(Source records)
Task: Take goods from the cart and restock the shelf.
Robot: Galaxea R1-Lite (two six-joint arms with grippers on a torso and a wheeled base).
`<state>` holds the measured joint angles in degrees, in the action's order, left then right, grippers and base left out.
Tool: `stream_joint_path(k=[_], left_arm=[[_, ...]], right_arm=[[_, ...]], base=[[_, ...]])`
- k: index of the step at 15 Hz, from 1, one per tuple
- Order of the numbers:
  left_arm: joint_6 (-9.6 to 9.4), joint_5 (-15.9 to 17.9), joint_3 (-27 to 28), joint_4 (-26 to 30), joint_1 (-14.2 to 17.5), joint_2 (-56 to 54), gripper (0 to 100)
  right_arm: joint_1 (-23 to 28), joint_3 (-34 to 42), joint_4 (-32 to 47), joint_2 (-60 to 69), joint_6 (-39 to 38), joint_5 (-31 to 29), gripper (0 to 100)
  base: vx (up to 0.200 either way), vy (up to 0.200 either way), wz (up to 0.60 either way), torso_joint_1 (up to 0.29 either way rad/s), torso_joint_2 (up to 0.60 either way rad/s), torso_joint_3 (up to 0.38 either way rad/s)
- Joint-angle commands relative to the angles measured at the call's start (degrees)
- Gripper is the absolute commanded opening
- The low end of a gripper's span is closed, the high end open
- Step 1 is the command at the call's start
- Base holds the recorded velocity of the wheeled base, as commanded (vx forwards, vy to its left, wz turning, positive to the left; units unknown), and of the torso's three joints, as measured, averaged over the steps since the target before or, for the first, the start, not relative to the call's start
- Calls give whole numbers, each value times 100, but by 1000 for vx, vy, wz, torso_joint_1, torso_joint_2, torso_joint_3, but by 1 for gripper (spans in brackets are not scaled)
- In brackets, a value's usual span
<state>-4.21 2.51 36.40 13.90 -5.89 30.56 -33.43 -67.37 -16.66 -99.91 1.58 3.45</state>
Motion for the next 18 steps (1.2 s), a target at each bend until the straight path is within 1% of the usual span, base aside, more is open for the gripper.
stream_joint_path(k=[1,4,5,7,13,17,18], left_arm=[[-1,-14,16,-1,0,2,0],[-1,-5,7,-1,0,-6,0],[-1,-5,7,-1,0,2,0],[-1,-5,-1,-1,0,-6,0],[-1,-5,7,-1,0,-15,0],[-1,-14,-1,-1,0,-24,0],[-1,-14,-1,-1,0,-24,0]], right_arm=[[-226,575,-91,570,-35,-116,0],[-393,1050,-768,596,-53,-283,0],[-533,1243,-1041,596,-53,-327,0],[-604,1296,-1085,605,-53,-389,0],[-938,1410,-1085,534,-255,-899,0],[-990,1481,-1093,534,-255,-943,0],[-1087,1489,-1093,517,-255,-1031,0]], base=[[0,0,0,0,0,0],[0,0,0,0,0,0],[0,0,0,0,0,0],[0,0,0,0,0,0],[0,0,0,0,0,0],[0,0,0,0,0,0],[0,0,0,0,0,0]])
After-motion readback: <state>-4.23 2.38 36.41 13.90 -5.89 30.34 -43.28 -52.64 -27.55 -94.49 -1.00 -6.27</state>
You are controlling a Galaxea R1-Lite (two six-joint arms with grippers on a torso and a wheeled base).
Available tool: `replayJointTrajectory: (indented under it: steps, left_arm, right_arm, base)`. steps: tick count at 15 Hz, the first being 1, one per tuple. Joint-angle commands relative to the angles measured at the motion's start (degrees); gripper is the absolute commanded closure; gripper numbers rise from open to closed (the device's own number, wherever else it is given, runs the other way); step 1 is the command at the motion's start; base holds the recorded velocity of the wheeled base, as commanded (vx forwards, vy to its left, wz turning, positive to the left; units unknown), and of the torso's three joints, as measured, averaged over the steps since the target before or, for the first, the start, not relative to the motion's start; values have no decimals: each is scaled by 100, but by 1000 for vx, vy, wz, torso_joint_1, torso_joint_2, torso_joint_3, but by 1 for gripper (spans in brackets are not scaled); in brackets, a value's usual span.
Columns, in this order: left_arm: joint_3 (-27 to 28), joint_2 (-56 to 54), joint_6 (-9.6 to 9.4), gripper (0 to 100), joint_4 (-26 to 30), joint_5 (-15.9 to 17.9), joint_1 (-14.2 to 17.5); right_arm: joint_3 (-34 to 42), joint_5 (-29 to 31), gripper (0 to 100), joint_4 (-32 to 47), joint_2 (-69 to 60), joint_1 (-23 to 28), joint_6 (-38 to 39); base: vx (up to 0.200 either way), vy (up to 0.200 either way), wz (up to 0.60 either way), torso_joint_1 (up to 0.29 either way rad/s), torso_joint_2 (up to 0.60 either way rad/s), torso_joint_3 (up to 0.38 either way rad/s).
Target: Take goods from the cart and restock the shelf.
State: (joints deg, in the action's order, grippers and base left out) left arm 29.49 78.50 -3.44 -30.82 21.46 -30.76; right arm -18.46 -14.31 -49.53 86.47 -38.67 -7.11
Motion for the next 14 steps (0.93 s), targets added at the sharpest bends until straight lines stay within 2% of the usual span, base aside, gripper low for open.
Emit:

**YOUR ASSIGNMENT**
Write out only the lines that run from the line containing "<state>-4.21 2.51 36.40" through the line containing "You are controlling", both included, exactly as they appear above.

**WRITTEN RESPONSE**
<state>-4.21 2.51 36.40 13.90 -5.89 30.56 -33.43 -67.37 -16.66 -99.91 1.58 3.45</state>
Motion for the next 18 steps (1.2 s), a target at each bend until the straight path is within 1% of the usual span, base aside, more is open for the gripper.
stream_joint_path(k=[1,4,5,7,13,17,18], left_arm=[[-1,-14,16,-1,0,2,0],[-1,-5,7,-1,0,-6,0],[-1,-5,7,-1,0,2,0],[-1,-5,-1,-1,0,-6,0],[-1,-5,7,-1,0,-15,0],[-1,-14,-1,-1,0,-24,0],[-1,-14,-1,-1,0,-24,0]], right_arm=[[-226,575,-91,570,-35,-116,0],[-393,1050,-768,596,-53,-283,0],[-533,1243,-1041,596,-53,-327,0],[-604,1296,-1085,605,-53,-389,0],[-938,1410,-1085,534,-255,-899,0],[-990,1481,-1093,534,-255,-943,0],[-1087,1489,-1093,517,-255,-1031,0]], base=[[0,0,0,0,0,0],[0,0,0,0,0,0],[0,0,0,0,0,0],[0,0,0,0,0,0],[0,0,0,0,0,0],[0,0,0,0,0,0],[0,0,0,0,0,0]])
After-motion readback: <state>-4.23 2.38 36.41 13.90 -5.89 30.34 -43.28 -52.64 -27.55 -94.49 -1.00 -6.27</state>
You are controlling a Galaxea R1-Lite (two six-joint arms with grippers on a torso and a wheeled base).

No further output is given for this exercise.